• Work task:
Please copy each line of the data that includes the string "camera".

········

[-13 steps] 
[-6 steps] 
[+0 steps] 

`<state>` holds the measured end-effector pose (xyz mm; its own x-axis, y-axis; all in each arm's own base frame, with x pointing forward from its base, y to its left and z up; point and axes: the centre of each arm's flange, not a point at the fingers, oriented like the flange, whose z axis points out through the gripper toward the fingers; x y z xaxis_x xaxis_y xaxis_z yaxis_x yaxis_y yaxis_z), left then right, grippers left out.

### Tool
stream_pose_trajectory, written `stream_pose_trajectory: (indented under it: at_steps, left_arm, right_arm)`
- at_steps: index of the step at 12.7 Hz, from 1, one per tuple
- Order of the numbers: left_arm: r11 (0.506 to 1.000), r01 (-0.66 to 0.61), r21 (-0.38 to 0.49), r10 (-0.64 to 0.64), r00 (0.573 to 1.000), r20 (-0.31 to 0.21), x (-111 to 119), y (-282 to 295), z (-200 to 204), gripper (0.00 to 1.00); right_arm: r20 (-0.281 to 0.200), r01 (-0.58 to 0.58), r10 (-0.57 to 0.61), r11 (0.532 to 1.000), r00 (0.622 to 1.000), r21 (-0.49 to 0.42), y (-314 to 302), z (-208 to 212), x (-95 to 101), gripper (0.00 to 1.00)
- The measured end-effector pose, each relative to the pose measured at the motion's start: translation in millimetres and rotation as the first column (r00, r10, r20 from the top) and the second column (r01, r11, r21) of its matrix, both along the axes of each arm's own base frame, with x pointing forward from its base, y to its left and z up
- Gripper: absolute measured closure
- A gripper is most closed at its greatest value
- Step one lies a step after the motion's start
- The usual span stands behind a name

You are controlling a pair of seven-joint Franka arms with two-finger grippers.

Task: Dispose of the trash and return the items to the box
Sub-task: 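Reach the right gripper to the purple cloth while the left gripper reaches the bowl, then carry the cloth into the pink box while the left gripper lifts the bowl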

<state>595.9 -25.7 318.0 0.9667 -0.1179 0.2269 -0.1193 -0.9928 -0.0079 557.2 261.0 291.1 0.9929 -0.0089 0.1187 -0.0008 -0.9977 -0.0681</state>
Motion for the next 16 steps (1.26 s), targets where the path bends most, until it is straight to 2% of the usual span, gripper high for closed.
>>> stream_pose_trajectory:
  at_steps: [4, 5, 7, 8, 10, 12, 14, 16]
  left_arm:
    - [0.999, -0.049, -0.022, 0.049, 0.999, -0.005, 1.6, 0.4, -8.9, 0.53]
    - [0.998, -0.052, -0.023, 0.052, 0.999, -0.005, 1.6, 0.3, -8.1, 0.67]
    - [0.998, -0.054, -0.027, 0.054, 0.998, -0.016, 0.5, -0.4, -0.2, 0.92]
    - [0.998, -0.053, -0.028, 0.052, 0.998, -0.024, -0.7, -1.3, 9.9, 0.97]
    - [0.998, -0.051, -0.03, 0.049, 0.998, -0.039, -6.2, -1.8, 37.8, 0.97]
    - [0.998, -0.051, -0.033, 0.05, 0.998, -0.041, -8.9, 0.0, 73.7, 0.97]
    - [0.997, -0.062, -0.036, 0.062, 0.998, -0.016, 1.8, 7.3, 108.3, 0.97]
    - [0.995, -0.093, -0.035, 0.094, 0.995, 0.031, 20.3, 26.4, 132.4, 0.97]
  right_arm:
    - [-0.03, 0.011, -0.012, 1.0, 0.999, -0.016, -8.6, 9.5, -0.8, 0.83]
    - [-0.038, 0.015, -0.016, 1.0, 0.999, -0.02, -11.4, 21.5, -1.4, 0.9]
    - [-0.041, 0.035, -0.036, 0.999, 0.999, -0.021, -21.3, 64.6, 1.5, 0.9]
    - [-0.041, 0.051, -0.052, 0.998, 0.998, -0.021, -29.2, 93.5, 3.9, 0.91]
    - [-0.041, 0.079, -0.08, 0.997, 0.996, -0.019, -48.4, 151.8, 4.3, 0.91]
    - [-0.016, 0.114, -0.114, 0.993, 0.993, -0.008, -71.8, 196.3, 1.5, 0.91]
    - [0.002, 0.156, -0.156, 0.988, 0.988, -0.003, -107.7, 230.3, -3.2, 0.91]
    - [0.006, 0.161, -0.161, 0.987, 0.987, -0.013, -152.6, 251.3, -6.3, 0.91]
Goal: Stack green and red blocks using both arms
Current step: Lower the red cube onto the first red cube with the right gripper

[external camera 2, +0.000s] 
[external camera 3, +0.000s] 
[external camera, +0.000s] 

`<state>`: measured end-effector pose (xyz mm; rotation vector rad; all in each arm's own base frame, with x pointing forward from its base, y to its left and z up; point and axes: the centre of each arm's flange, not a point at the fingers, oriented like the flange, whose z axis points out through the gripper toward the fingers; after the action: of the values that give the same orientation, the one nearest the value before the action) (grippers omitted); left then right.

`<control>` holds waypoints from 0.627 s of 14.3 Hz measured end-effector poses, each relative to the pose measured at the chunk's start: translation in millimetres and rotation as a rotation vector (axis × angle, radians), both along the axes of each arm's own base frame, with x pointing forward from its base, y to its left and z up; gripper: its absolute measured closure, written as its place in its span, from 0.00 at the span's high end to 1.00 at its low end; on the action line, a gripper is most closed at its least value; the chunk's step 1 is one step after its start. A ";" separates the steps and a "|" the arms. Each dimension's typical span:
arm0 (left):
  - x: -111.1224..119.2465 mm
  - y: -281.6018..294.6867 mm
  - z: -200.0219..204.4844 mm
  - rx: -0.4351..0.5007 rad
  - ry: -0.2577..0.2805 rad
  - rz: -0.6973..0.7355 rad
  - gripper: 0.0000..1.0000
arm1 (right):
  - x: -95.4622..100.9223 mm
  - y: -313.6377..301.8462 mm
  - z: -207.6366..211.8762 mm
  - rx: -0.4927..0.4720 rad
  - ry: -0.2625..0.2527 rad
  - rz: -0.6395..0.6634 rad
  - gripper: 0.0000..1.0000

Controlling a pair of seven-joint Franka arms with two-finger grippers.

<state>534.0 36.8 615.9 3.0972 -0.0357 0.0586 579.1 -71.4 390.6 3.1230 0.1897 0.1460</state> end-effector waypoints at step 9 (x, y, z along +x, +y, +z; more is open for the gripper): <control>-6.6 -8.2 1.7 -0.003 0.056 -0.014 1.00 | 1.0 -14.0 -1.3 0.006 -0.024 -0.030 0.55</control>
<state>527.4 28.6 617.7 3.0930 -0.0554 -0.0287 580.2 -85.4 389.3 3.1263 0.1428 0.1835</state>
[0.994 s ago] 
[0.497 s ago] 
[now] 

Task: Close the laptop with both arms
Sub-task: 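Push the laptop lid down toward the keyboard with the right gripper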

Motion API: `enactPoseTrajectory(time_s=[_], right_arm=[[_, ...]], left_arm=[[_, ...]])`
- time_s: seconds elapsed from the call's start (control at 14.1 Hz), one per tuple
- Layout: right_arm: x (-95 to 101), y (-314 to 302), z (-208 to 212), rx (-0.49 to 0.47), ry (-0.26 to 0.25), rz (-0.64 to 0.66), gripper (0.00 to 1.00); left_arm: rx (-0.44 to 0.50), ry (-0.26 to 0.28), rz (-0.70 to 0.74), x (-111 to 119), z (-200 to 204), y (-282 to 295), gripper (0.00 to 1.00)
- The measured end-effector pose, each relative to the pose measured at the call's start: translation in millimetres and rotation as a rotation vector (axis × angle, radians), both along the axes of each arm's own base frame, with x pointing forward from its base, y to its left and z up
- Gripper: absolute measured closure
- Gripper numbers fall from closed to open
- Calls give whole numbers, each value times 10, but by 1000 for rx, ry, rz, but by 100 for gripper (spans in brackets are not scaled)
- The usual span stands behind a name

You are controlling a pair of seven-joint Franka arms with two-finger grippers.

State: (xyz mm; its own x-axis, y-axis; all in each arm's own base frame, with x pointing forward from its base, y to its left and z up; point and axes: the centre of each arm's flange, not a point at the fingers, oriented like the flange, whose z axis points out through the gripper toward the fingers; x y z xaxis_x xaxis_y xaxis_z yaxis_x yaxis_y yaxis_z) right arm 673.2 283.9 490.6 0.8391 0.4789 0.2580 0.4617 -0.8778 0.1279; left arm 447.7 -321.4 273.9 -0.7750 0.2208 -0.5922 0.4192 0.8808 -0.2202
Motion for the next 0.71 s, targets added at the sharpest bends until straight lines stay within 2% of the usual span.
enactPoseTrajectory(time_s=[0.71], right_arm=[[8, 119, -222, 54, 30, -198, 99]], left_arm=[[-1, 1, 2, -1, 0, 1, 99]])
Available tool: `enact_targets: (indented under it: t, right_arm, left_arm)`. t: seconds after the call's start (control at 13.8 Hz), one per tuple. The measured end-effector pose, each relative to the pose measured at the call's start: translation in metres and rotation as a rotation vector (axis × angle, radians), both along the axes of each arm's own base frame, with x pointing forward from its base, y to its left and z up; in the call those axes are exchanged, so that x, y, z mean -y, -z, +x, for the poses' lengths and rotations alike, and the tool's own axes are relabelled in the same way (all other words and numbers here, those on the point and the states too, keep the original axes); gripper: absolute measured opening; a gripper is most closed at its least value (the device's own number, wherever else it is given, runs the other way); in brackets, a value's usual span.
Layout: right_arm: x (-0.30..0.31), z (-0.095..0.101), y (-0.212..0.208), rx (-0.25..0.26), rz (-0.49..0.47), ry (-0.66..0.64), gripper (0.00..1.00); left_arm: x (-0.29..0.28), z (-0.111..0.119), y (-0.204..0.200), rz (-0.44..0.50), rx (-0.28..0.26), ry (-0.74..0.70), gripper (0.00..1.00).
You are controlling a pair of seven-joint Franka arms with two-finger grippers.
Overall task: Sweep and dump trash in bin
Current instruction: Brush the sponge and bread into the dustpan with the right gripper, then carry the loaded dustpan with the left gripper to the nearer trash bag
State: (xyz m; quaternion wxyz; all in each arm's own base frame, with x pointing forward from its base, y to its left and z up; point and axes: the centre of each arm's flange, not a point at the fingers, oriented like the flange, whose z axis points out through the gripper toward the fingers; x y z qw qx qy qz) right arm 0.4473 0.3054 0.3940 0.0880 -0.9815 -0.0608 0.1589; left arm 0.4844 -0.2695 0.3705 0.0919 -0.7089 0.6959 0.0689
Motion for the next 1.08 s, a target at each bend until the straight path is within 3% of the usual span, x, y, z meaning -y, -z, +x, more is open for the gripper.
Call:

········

• Solved problem:
[external camera 2, +0.000s] 
[external camera 3, +0.000s] 
[external camera, +0.000s] 

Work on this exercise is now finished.